GOAL OF THE EXERCISE |
In the records below, find the line that contains "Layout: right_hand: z" and the line that contains "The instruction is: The". Set down exactly those lines and every line between them, and nothing more.

DATA EXCERPTS |
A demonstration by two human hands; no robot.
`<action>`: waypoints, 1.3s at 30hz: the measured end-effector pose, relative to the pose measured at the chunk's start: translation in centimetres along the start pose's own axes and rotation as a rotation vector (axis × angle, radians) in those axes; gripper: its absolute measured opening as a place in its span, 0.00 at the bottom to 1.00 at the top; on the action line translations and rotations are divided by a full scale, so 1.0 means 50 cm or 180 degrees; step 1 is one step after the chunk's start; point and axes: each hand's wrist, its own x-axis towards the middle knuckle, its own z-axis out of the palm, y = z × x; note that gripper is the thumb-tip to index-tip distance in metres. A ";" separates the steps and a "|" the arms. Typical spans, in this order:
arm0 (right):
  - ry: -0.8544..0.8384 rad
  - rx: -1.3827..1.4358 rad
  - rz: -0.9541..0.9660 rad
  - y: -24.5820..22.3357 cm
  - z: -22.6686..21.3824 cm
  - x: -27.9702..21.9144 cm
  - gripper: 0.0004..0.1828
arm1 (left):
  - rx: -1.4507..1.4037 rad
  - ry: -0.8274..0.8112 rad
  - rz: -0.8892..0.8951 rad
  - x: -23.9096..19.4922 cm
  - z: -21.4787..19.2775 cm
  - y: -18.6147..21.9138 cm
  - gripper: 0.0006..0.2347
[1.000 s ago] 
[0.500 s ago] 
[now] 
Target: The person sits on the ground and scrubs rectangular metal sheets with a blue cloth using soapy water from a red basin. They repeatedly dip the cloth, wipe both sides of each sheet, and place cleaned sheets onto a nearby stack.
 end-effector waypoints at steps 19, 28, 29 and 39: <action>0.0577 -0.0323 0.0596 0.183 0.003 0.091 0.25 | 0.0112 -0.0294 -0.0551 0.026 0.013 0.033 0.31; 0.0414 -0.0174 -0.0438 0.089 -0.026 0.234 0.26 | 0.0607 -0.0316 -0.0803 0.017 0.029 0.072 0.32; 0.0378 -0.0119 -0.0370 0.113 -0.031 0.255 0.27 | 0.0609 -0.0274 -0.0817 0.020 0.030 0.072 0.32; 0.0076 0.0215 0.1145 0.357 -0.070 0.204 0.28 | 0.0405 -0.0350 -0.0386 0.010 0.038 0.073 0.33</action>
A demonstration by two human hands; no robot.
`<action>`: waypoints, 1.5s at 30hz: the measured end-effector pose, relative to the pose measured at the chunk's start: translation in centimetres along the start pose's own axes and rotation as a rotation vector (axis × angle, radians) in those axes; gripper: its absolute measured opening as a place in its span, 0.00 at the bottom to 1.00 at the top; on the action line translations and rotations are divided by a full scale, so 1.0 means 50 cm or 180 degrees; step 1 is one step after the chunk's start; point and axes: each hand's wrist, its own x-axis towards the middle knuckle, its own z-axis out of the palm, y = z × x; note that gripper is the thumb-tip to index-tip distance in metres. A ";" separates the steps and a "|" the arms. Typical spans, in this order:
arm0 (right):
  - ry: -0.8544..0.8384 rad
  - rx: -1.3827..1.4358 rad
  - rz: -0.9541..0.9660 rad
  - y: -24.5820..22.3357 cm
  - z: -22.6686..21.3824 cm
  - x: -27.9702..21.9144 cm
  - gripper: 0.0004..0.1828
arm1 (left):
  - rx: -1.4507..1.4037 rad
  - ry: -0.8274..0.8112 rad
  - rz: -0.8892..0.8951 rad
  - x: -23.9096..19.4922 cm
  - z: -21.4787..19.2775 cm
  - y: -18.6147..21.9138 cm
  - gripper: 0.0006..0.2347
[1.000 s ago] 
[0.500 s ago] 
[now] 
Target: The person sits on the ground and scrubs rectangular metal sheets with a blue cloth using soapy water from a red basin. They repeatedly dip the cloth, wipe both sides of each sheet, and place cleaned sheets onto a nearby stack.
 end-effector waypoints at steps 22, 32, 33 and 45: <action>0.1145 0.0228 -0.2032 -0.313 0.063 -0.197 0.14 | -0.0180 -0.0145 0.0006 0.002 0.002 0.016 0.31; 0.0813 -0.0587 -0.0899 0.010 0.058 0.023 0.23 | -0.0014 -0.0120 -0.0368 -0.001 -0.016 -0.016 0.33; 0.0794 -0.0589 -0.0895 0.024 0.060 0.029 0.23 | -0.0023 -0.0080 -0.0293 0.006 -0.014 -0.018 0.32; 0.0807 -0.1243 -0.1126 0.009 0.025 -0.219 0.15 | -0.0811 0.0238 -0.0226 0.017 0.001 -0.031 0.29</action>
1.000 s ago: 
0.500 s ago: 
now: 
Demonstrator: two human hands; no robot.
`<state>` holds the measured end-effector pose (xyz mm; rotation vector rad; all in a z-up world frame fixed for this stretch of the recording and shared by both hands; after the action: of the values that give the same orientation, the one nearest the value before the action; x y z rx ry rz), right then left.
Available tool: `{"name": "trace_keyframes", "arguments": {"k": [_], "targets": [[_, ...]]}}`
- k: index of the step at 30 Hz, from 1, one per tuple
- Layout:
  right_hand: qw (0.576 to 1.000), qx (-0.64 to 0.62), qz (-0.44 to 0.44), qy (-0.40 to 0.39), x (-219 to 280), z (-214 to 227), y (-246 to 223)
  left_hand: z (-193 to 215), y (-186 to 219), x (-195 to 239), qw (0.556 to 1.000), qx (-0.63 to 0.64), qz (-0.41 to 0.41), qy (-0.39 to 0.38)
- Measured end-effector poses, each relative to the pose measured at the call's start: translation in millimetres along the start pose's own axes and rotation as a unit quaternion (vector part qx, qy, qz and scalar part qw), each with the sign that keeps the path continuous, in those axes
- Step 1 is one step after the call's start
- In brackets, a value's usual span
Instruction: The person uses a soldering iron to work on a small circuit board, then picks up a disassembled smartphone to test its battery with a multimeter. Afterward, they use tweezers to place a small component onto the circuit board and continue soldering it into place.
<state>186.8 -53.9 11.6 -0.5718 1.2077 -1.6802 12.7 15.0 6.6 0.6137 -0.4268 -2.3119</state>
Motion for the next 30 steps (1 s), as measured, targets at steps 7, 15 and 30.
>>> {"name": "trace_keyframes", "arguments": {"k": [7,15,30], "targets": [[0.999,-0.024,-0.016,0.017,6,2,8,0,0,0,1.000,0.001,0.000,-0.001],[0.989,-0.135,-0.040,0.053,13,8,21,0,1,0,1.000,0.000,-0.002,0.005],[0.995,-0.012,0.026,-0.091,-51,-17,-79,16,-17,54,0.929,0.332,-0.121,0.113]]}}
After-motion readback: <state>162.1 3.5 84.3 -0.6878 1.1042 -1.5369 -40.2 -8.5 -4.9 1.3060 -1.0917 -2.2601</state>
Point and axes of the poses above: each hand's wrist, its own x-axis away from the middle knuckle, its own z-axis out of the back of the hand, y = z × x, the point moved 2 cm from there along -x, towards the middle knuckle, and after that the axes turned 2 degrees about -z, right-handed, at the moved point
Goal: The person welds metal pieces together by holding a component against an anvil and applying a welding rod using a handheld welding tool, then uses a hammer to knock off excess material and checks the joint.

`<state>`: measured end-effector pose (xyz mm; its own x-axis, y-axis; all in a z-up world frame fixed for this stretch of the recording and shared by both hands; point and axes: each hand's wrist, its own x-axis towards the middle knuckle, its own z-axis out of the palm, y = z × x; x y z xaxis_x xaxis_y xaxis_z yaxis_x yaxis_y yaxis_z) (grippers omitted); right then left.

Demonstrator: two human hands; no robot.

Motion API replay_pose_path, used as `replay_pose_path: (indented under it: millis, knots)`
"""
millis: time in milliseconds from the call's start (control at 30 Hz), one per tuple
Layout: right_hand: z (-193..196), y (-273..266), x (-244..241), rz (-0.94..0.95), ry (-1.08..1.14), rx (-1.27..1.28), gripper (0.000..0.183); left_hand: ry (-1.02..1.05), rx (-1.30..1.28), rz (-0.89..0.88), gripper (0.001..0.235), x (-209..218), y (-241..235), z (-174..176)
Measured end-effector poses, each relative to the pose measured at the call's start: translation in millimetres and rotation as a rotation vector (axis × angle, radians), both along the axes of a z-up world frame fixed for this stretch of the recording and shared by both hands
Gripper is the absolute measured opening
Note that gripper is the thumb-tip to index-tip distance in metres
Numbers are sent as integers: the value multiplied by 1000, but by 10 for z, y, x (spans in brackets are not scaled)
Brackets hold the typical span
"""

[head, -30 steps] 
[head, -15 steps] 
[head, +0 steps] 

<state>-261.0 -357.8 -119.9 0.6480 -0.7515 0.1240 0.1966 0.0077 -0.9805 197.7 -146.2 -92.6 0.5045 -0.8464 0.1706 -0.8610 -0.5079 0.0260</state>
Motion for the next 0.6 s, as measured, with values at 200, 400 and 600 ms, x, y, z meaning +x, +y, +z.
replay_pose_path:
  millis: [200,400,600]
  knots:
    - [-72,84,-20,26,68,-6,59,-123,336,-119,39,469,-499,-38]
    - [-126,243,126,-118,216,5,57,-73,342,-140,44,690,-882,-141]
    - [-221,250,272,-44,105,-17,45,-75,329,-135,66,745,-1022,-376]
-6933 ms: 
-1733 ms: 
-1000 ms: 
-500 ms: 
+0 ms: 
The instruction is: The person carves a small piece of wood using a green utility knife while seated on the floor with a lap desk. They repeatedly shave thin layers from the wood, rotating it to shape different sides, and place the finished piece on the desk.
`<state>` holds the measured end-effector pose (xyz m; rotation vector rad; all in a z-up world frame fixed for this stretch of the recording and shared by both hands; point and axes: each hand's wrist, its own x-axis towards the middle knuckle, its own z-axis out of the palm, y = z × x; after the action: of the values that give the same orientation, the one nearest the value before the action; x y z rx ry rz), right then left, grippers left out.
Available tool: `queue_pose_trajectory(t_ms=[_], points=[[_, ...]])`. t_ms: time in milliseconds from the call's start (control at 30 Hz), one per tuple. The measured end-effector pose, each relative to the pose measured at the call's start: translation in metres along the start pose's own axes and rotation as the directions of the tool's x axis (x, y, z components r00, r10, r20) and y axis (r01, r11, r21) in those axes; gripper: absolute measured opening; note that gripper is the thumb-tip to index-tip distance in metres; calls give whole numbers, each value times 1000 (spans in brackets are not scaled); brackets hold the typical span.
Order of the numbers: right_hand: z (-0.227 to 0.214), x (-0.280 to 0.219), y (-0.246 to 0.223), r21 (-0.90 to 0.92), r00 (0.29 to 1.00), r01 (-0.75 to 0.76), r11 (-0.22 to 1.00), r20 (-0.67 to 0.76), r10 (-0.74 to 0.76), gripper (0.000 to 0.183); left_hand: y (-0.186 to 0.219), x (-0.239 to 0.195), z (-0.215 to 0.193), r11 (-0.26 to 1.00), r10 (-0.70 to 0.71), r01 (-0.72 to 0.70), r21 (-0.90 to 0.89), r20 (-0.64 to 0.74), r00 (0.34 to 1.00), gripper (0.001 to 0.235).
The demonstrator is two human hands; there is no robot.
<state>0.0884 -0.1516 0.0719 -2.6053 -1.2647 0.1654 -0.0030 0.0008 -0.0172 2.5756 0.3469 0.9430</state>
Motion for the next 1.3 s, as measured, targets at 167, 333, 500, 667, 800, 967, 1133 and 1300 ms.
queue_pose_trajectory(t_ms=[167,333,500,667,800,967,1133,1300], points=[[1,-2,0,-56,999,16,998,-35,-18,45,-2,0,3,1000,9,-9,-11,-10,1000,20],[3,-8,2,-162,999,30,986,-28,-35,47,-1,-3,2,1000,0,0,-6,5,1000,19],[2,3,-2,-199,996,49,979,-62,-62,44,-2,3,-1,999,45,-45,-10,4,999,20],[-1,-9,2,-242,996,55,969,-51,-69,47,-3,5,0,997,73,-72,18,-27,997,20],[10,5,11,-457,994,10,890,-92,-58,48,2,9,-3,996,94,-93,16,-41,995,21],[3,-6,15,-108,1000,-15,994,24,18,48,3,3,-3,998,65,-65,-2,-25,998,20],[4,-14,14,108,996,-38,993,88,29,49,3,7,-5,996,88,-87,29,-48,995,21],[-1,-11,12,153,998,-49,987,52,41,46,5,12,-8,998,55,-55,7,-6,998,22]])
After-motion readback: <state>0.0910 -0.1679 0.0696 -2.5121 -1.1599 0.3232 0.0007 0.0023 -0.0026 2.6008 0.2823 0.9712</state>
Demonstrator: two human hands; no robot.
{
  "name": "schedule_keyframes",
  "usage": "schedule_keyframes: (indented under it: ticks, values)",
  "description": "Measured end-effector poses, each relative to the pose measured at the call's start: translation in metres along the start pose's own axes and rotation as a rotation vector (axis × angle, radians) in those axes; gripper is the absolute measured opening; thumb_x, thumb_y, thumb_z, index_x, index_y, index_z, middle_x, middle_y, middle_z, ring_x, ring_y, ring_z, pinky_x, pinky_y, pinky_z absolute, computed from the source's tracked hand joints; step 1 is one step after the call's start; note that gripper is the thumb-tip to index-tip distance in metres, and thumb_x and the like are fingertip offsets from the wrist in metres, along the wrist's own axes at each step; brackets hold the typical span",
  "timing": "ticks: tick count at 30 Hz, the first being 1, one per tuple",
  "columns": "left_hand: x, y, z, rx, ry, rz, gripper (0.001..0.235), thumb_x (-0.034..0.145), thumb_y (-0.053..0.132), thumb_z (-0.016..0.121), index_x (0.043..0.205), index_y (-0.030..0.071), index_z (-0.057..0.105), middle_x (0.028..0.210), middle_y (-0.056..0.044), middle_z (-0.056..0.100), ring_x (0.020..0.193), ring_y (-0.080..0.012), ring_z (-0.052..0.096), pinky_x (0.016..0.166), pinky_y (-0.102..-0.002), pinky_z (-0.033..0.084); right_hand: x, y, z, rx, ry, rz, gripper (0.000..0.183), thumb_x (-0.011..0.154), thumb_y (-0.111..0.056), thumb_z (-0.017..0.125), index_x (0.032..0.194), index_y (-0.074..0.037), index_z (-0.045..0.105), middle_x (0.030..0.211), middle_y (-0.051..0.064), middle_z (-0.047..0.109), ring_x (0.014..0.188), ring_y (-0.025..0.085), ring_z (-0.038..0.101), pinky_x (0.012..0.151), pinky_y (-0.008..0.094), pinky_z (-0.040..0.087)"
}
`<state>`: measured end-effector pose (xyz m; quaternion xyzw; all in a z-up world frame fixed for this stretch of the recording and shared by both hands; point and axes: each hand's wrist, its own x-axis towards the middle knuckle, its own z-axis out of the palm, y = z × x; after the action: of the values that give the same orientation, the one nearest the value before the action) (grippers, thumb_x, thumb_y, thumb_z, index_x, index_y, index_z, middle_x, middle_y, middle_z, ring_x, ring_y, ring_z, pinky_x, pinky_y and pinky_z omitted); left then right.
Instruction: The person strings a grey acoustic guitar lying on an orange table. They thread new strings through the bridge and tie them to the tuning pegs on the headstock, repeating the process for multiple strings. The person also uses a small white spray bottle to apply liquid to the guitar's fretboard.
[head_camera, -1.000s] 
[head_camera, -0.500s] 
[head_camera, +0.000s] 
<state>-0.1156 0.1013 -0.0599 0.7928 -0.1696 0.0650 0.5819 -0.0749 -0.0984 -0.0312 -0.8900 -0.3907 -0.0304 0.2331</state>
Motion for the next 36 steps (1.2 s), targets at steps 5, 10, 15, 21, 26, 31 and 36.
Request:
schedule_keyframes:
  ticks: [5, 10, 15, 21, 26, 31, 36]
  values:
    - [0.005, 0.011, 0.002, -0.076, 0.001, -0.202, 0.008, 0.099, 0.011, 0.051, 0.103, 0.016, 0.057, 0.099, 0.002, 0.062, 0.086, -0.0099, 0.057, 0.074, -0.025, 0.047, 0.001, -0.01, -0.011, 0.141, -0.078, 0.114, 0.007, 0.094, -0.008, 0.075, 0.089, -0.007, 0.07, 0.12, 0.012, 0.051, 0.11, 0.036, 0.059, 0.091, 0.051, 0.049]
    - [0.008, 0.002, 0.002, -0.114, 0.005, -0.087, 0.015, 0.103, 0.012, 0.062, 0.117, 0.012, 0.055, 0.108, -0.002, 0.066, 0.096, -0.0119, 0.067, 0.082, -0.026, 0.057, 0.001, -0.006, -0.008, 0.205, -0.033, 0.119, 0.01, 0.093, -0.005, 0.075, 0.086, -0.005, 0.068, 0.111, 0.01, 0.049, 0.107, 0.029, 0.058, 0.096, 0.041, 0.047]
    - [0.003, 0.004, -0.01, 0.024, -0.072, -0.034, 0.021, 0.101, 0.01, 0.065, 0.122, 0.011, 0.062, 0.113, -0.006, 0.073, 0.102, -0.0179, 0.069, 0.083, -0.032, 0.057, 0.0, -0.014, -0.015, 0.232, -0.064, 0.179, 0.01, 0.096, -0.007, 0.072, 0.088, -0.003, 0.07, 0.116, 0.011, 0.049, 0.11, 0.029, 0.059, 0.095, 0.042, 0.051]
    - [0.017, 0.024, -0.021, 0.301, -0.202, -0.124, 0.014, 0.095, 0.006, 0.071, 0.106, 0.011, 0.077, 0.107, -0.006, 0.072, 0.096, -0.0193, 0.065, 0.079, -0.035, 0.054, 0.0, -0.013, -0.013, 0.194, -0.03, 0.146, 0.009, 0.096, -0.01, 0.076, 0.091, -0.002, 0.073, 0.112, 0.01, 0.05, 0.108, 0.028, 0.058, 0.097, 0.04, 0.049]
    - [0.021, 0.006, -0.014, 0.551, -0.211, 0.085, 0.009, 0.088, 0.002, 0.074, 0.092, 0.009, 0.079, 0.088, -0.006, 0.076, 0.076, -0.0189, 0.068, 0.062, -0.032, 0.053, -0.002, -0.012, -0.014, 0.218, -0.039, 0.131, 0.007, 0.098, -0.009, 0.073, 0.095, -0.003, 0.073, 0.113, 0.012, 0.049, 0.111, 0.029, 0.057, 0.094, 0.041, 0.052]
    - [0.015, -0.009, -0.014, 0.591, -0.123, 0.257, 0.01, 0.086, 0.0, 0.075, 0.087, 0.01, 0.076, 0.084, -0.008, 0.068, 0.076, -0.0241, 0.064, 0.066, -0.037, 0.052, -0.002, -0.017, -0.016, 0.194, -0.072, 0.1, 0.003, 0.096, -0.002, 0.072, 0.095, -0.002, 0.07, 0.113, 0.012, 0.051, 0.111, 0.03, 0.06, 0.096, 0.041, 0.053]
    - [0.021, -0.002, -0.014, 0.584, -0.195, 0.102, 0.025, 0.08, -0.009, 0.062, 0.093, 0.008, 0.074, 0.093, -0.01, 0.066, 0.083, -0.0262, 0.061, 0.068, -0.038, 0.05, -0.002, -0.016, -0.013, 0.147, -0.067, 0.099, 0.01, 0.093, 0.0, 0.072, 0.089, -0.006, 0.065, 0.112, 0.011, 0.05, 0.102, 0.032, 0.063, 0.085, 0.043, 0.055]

SOLUTION BELOW |
Layout: right_hand: z (-193..196), y (-273..266), x (-244..241), rz (-0.94..0.95), ry (-1.08..1.14), rx (-1.27..1.28), gripper (0.000..0.183); left_hand: ry (-1.02..1.05), rx (-1.30..1.28), rz (-0.89..0.88), gripper (0.001..0.235), x (-209..218), y (-241..235), z (-174..176)
Measured end-effector poses, each relative to the pose measured at the call's start: translation in millimetres and rotation as a rotation vector (axis × angle, radians), both along the axes of a z-up world frame fixed for this stretch of the recording and shared by both hands
Gripper is the absolute measured opening
Note that gripper is the thumb-tip to index-tip distance in metres
Numbers are sent as integers: the value multiplied by 1000, but by 10 for z, y, x (spans in brackets are not scaled)
Brackets hold the typical span
"""

[head, -30 steps] 
[head, -15 steps] 
[head, +0 steps] 

<state>-261.0 -357.8 -119.9 0.6480 -0.7515 0.1240 0.1966 0.0077 -0.9805 197.7 -146.2 -92.6 0.5045 -0.8464 0.1706 -0.8610 -0.5079 0.0260</state>
Motion for the next 0.6 s, as measured, with values at 200, 400 and 600 ms, x, y, z meaning +x, +y, +z.
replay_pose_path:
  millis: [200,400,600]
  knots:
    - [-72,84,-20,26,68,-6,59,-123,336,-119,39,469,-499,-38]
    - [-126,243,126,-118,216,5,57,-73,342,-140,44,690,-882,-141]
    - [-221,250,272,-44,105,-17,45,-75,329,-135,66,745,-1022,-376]
-6933 ms: 
-1733 ms: 
-1000 ms: 
-500 ms: 
+0 ms: 
The instruction is: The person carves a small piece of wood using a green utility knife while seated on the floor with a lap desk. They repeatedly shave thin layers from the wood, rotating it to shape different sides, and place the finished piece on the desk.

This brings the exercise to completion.